EXERCISE: Pull every line with the word "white" out of the entries below.

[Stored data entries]
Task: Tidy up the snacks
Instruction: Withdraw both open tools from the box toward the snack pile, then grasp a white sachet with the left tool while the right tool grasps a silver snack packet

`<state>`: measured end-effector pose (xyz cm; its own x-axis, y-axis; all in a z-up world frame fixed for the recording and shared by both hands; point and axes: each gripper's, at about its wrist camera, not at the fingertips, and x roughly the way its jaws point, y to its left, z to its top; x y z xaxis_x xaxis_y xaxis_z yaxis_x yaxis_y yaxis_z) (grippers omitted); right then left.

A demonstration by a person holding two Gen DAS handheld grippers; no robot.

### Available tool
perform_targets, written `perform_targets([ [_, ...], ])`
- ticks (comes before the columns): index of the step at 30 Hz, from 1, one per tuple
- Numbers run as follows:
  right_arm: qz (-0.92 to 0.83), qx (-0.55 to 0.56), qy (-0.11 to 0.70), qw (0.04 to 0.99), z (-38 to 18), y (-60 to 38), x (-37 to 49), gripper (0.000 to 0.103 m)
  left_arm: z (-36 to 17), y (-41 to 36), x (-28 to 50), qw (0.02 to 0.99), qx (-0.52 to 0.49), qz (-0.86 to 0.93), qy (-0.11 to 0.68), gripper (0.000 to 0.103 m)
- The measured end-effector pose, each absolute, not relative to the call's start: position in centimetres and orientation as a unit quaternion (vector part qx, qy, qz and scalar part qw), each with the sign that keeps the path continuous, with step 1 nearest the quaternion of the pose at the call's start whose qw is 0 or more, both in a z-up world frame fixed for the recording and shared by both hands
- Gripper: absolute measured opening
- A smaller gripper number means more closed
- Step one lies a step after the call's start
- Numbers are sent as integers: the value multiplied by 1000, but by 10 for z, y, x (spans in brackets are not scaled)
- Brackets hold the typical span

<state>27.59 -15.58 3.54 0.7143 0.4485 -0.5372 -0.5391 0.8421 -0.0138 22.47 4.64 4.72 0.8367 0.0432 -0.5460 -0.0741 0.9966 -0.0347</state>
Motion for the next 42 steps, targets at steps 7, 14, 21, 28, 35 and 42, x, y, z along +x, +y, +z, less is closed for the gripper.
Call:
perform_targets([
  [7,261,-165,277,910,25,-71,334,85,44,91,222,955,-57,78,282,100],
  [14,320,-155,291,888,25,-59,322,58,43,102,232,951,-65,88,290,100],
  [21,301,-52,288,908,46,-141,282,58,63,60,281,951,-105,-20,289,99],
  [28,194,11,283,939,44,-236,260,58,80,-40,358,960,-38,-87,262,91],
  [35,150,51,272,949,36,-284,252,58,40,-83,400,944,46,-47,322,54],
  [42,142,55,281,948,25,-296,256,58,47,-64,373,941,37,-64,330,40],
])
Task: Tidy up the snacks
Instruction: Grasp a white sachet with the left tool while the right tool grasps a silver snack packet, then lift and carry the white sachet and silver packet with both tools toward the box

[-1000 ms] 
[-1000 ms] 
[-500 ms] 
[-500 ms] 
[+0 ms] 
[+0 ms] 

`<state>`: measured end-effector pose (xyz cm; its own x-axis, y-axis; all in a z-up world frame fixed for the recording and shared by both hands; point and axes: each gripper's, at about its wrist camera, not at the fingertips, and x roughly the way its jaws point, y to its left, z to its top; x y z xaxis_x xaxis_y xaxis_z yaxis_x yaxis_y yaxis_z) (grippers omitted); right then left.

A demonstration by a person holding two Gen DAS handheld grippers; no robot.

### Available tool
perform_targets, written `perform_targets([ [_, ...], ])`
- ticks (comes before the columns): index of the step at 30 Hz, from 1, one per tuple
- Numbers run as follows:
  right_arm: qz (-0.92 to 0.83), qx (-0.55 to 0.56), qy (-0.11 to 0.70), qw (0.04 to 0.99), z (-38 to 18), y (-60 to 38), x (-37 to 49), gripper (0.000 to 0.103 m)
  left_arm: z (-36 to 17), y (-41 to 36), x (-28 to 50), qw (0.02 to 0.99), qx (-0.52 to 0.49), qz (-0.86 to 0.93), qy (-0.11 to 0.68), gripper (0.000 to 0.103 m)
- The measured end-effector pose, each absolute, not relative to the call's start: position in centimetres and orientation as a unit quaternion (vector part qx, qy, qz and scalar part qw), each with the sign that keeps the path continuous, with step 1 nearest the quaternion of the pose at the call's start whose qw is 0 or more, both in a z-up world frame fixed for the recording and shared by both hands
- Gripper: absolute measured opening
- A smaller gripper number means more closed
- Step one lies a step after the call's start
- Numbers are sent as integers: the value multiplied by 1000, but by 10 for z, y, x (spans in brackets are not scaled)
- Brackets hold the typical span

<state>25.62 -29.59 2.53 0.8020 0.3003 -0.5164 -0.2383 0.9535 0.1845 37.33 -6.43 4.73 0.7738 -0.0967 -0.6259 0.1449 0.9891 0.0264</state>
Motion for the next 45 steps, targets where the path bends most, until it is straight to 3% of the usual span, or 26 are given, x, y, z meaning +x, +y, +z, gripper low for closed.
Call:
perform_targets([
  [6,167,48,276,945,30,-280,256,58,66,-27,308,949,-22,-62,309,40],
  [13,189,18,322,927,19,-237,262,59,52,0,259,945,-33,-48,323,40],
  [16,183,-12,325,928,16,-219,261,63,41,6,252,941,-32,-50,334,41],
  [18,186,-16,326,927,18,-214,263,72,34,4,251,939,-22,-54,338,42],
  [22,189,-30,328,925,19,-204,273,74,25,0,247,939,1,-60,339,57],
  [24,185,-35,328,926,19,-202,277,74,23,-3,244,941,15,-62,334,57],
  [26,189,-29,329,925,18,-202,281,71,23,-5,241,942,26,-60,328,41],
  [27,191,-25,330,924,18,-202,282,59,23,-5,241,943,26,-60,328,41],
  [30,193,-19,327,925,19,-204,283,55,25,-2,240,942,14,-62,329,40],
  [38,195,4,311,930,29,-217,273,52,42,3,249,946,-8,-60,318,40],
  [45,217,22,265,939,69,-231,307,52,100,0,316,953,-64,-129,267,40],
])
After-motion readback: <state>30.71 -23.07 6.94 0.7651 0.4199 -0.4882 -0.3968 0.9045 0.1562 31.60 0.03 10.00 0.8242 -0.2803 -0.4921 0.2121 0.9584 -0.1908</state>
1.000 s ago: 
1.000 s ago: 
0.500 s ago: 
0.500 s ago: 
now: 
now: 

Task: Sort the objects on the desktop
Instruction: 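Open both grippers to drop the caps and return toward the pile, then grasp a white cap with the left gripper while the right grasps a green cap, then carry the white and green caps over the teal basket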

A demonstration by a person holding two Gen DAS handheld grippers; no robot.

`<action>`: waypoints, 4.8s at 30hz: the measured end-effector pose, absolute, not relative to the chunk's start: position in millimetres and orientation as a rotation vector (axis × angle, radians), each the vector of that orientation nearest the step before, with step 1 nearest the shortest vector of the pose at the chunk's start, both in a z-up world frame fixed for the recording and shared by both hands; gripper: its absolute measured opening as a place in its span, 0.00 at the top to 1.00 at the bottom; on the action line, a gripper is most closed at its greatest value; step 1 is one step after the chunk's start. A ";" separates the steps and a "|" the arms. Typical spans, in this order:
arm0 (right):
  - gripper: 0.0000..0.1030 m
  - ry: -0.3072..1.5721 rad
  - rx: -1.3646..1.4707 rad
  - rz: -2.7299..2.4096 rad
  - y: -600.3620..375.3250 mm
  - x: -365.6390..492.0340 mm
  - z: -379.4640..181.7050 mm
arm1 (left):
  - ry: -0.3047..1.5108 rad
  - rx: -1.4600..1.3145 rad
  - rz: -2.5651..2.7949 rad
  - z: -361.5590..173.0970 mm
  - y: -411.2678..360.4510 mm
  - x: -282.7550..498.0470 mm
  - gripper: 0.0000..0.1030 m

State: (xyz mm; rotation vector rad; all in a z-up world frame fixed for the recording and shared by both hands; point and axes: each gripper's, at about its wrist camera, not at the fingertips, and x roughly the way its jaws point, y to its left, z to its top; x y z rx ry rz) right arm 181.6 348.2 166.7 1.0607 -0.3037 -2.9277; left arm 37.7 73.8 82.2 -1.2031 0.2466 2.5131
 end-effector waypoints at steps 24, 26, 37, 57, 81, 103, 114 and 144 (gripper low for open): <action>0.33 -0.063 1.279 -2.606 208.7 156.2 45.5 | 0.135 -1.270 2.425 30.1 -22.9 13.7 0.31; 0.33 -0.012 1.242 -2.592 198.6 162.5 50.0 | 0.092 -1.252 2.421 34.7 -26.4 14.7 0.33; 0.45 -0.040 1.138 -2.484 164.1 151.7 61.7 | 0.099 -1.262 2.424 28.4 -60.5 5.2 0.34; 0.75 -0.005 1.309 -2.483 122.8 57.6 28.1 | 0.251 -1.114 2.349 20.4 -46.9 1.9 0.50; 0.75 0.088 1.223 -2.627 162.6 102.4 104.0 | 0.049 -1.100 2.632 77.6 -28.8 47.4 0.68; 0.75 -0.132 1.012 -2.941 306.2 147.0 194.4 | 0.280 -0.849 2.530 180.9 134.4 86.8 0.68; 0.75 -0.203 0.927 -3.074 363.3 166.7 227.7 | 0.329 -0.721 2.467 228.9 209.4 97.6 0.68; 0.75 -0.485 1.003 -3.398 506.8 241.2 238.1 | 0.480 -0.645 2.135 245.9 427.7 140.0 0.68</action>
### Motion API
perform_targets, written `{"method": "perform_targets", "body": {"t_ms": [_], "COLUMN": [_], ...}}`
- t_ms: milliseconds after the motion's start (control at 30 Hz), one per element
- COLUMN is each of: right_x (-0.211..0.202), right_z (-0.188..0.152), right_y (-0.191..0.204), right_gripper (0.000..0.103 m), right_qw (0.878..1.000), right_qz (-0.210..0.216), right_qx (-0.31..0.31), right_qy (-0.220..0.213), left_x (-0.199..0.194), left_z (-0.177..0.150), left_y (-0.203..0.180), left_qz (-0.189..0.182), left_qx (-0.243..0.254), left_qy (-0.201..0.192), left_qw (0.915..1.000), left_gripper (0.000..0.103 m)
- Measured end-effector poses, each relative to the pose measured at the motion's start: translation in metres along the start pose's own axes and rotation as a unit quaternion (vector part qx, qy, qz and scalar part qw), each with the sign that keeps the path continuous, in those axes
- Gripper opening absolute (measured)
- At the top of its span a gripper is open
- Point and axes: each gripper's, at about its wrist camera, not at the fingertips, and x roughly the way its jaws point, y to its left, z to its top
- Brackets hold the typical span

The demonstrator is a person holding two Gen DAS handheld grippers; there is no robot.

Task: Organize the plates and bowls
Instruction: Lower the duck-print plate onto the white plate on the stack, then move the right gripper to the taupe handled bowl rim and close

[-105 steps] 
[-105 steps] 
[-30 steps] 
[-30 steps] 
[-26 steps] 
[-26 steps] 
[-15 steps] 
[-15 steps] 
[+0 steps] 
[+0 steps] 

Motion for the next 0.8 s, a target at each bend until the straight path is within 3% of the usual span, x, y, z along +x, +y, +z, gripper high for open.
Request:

PROBLEM SOLUTION:
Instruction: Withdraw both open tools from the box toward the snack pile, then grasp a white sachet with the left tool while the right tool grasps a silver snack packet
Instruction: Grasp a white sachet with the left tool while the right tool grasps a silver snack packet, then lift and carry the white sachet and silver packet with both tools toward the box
Instruction: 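Open both grippers to drop the caps and return toward the pile, then grasp a white cap with the left gripper while the right grasps a green cap, then carry the white and green caps over the teal basket
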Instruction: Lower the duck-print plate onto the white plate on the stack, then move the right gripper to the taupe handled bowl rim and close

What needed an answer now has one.